The effects of ocean surface waves on global intraseasonal prediction: case studies with a coupled CFSv2.0–WW3 system

Abstract

Abstract. This article describes the implementation of a coupling between a global forecast model (CFSv2.0) and a wave model (WW3) and investigates the effects of ocean surface waves on the air–sea interface in the new framework. Several major wave-related processes, including the Langmuir mixing, the Stokes–Coriolis force with entrainment, air–sea fluxes modified by the Stokes drift, and momentum roughness length, are evaluated in two groups of 56 d experiments, one for boreal winter and the other for boreal summer. Comparisons are made against in situ buoys, satellite measurements, and reanalysis data to evaluate the influence of waves on intraseasonal prediction of sea surface temperature (SST), 2 m air temperature (T02), mixed layer depth (MLD), 10 m wind speed (WSP10), and significant wave height (SWH). The wave-coupled experiments show that overestimated SSTs and T02s, as well as underestimated MLDs at mid-to-high latitudes in summer from original CFSv2.0, are significantly improved due to enhanced vertical mixing generated by the Stokes drift. For WSP10s and SWHs, the wave-related processes generally reduce biases in regions where WSP10s and SWHs are overestimated.

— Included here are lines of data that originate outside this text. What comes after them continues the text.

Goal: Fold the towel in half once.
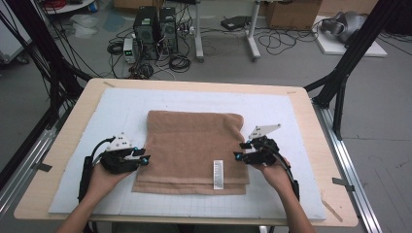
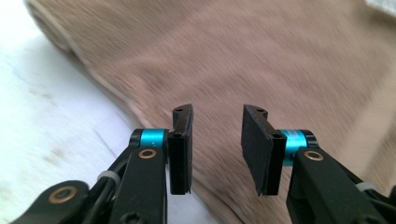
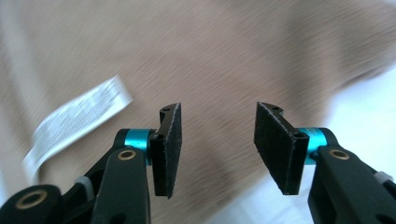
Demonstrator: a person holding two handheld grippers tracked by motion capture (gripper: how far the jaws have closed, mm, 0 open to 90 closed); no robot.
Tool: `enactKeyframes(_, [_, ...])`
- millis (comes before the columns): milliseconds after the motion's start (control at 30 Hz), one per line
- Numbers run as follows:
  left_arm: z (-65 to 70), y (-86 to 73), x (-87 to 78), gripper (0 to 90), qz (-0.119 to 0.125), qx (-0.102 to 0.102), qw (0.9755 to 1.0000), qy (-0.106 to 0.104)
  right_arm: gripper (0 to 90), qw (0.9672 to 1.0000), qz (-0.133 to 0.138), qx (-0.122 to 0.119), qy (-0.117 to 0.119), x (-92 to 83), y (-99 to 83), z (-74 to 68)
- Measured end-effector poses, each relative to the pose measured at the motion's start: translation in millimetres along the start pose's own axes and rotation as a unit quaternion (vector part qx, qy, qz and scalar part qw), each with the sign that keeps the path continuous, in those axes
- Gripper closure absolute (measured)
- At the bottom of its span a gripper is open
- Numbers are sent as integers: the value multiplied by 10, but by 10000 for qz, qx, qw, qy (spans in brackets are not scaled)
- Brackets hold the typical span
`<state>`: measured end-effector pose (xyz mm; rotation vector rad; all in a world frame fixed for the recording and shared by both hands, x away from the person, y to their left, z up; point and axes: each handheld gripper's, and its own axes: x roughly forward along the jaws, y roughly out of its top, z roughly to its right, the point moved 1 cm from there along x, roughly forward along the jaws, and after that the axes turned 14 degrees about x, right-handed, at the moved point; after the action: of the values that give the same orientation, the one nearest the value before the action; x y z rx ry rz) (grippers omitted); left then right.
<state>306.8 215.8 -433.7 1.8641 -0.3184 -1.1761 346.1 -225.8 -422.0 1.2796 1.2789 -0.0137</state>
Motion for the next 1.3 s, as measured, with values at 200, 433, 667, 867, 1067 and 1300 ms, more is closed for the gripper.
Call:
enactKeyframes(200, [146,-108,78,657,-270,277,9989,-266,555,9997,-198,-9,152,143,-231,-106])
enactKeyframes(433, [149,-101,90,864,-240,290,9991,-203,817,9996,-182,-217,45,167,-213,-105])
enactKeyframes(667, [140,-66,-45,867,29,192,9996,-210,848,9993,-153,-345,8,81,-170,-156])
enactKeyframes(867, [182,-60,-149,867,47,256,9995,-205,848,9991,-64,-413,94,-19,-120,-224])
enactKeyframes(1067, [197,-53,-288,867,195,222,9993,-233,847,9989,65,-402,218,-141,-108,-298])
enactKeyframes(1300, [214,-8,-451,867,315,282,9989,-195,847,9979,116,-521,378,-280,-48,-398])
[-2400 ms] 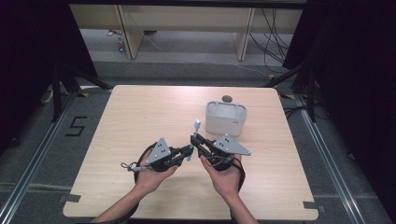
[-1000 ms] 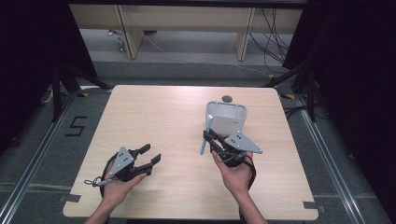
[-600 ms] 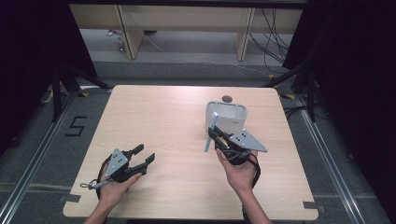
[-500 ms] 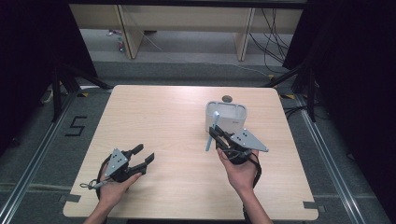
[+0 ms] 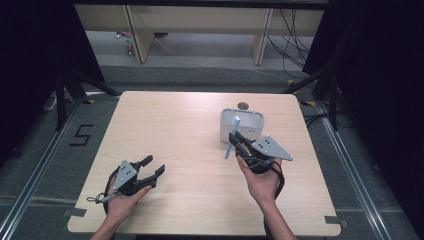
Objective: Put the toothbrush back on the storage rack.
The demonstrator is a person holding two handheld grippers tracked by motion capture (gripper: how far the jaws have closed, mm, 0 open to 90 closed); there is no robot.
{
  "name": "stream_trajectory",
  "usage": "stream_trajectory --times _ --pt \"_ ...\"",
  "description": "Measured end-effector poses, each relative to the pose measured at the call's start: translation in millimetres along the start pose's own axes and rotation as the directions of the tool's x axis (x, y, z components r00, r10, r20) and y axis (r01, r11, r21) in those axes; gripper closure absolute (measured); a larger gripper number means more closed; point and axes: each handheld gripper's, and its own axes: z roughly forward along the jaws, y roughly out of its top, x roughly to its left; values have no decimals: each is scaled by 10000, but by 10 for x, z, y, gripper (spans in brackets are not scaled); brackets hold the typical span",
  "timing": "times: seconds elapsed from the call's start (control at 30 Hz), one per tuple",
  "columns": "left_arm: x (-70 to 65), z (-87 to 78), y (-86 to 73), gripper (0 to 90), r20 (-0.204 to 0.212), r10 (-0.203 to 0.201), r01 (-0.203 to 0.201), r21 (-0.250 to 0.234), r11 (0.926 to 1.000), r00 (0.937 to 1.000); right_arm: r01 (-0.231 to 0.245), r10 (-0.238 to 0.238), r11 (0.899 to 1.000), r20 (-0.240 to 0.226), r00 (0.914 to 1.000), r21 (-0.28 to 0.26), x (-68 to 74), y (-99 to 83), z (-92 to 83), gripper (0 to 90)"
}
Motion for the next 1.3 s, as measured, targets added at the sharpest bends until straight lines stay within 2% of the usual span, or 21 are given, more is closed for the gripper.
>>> stream_trajectory --times 0.07,0.2,0.23,0.3,0.37,0.4,0.43,0.47,0.53,0.57,0.63,0.83,0.9,0.97,1.07,1.1,1.13,1.17,1.2,1.23,1.3 --pt "0 3 0 383 -30 11 -11 -18 10000 10000 234 -233 9997 151 9996 -65 -26 6 -9 796" --pt "7 21 -7 376 28 -25 25 -195 9998 10000 266 -265 9996 150 9995 -66 -46 5 -10 796" --pt "7 20 -6 375 16 -16 16 -188 9998 10000 25 -24 10000 115 9999 -38 -38 1 -14 796" --pt "0 21 -6 372 7 9 -9 -175 9998 10000 191 -191 9998 233 9995 12 -56 7 -25 796" --pt "-4 10 3 367 -74 136 -136 67 9999 9999 17 -18 10000 248 9997 58 -57 7 -35 796" --pt "-6 12 3 367 -82 131 -131 59 9999 9999 317 -314 9995 383 9988 -88 -81 8 -33 796" --pt "-8 11 3 366 -92 140 -140 75 9999 9999 29 -29 10000 229 9997 -3 -71 5 -35 796" --pt "-9 11 3 364 -101 141 -140 72 9999 9998 0 0 10000 173 9998 -4 -78 6 -36 796" --pt "-8 9 3 363 -127 138 -138 64 9999 9998 357 -355 9993 374 9987 -56 -109 17 -52 796" --pt "-8 9 3 361 -128 138 -137 69 9999 9998 121 -117 9999 330 9994 -119 -105 19 -52 796" --pt "-6 9 3 361 -133 131 -131 62 9999 9998 64 -67 9999 439 9990 81 -113 29 -74 796" --pt "-6 9 1 360 -155 62 -61 25 10000 9999 259 -253 9996 609 9978 -99 -164 63 -90 796" --pt "-5 9 1 359 -164 35 -35 17 10000 9999 74 -65 9998 590 9982 -162 -164 71 -91 796" --pt "-5 9 1 359 -168 37 -37 16 10000 9999 262 -253 9996 612 9978 -137 -190 91 -99 796" --pt "-7 10 2 359 -183 78 -78 38 10000 9998 244 -228 9995 709 9972 -214 -205 112 -107 796" --pt "-6 10 2 359 -182 84 -83 42 10000 9998 434 -414 9988 781 9961 -243 -222 120 -110 796" --pt "-6 11 2 359 -183 64 -64 39 10000 9998 140 -138 9999 709 9974 -18 -208 125 -121 796" --pt "-5 11 1 359 -181 44 -44 34 10000 9998 396 -388 9992 736 9965 -93 -233 132 -121 796" --pt "-4 11 1 359 -173 27 -27 27 10000 9998 126 -115 9998 839 9964 -124 -219 131 -124 796" --pt "-2 10 1 359 -167 22 -21 33 10000 9999 199 -192 9998 721 9972 -97 -235 138 -120 796" --pt "-1 9 2 359 -153 17 -16 44 10000 9999 301 -285 9994 850 9960 -174 -254 149 -120 796"
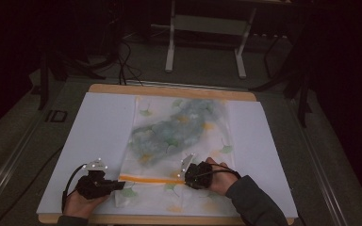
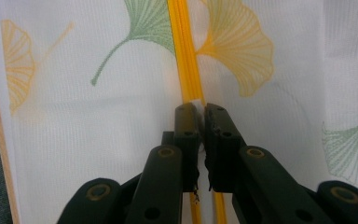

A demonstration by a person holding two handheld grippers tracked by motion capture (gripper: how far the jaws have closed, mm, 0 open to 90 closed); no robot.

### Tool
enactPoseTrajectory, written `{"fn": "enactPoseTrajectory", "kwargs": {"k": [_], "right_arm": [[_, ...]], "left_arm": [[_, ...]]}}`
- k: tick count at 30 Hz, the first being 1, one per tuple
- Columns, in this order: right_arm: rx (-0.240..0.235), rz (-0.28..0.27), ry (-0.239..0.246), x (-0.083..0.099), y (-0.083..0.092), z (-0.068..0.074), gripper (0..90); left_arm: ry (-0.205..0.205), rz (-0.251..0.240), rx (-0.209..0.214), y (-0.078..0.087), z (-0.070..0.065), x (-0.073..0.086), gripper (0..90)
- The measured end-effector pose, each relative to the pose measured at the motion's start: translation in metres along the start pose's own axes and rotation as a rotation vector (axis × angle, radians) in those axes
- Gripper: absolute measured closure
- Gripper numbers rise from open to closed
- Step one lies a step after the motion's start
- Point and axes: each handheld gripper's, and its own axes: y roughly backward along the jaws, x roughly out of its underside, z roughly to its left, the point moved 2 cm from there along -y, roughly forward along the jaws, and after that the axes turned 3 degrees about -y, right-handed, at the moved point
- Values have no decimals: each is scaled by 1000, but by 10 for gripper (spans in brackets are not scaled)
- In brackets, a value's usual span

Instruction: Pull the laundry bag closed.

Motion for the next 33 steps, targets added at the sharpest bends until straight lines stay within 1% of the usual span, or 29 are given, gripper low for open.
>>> {"fn": "enactPoseTrajectory", "kwargs": {"k": [10,33], "right_arm": [[5,18,-4,6,3,-2,843],[13,36,-20,20,8,-6,843]], "left_arm": [[-1,4,2,0,0,0,882],[-1,2,1,0,1,1,882]]}}
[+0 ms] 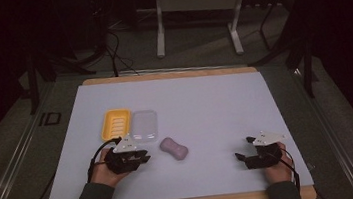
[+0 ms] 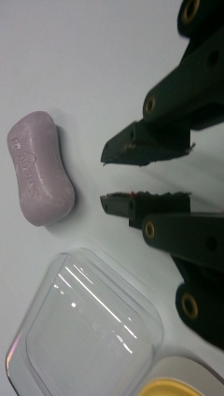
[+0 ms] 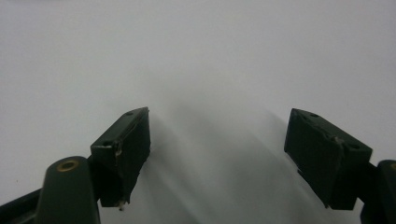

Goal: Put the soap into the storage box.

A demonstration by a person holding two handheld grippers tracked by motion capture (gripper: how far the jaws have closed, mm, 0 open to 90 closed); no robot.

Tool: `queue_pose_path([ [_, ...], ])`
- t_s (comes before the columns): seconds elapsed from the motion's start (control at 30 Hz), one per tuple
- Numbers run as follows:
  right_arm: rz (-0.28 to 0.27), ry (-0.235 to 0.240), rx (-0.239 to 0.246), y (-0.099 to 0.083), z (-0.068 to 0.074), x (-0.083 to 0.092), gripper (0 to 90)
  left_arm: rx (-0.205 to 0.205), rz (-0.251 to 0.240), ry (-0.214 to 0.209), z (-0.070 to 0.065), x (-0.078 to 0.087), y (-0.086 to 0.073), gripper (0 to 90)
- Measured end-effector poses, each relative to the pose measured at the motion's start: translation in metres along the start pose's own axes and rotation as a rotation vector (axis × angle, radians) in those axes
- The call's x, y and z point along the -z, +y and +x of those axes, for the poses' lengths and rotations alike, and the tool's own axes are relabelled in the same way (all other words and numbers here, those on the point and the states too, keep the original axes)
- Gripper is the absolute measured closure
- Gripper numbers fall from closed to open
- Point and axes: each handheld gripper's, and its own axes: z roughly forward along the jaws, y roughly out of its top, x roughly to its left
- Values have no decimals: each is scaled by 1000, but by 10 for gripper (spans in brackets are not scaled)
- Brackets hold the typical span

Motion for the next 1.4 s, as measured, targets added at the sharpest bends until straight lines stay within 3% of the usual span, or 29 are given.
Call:
queue_pose_path([
  [0.2,-2,0,-3,0,0,0,221,-19,7,-14,-5,-6,6,845],
  [0.53,0,-1,2,0,0,0,221,-30,7,-50,-10,-17,12,895],
  [1.07,1,-3,6,0,1,0,222,-72,32,-68,-15,-31,24,897],
  [1.4,2,-4,10,0,1,0,222,-122,52,-93,-22,-47,37,897],
])
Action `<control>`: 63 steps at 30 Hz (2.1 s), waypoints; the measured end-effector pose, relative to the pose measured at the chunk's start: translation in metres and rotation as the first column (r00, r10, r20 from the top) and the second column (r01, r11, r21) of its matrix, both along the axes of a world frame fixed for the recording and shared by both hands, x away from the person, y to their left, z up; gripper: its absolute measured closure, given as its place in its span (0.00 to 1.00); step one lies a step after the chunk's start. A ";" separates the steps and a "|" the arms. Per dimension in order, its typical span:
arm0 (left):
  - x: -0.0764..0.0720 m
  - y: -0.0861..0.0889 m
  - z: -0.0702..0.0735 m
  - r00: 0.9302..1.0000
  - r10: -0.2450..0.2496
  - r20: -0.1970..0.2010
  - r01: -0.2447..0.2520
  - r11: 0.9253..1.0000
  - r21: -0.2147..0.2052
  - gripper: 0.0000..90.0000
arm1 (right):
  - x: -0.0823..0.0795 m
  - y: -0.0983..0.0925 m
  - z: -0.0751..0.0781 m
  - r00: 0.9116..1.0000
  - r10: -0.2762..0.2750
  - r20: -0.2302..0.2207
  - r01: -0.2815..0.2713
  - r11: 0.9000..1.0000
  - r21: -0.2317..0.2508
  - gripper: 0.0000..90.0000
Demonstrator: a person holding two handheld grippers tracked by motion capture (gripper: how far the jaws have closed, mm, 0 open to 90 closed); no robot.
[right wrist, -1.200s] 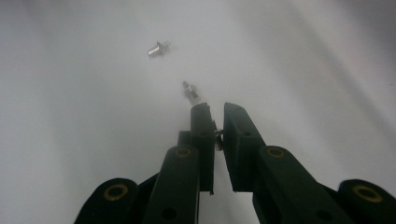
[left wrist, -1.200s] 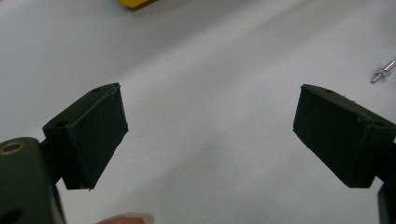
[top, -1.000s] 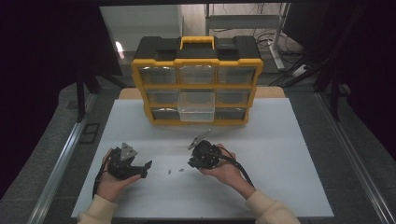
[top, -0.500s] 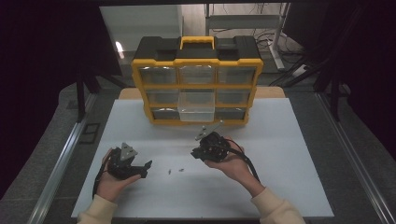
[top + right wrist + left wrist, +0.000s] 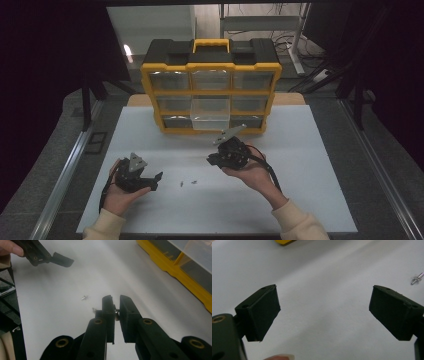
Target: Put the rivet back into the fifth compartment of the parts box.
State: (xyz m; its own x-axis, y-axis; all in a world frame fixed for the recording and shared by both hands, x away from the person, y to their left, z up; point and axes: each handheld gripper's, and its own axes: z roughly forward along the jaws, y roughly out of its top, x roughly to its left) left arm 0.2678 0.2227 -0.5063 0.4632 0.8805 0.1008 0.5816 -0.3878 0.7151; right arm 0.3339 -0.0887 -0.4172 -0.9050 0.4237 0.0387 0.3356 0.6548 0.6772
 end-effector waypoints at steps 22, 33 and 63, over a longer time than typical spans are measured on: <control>0.001 -0.001 0.000 1.000 0.000 -0.003 0.000 1.000 -0.003 0.11 | 0.009 -0.009 0.024 0.999 -0.028 0.019 0.027 0.999 0.041 0.92; 0.001 0.000 0.000 1.000 0.000 -0.003 0.000 1.000 -0.004 0.11 | 0.018 -0.007 0.038 0.999 -0.033 0.025 0.032 0.998 0.051 0.92; 0.001 0.001 0.001 1.000 0.003 -0.001 -0.003 1.000 -0.009 0.11 | 0.053 -0.002 0.074 0.996 -0.085 0.027 0.083 0.994 0.072 0.92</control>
State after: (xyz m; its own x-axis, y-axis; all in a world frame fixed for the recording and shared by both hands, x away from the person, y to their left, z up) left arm 0.2687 0.2241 -0.5056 0.4609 0.8827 0.0922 0.5835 -0.3796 0.7180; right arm 0.3872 -0.0909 -0.3436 -0.8677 0.4951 0.0441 0.3656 0.5756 0.7315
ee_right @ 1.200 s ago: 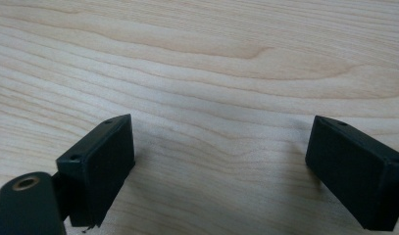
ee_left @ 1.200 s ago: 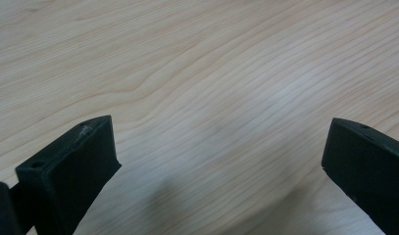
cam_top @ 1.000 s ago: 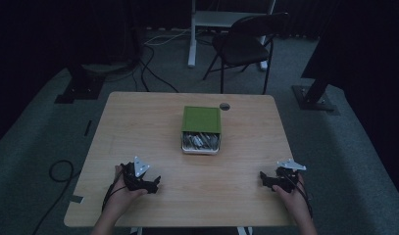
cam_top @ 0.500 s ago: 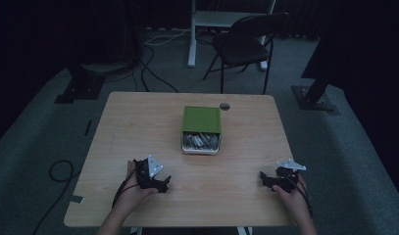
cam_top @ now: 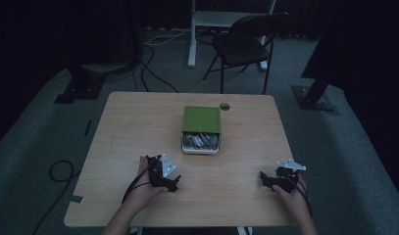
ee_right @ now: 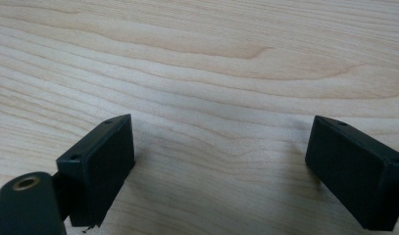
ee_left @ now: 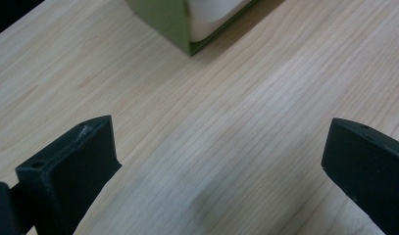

On the one hand, the decreased SSTs stabilize the marine atmospheric boundary layer and weaken WSP10s and then SWHs. On the other hand, the increased roughness length due to waves reduces the originally overestimated WSP10s and SWHs. In addition, the effects of the Stokes drift and current on air–sea fluxes also rectify WSP10s and SWHs. These cases are helpful for the future development of the two-way CFSv2.0–wave coupled system.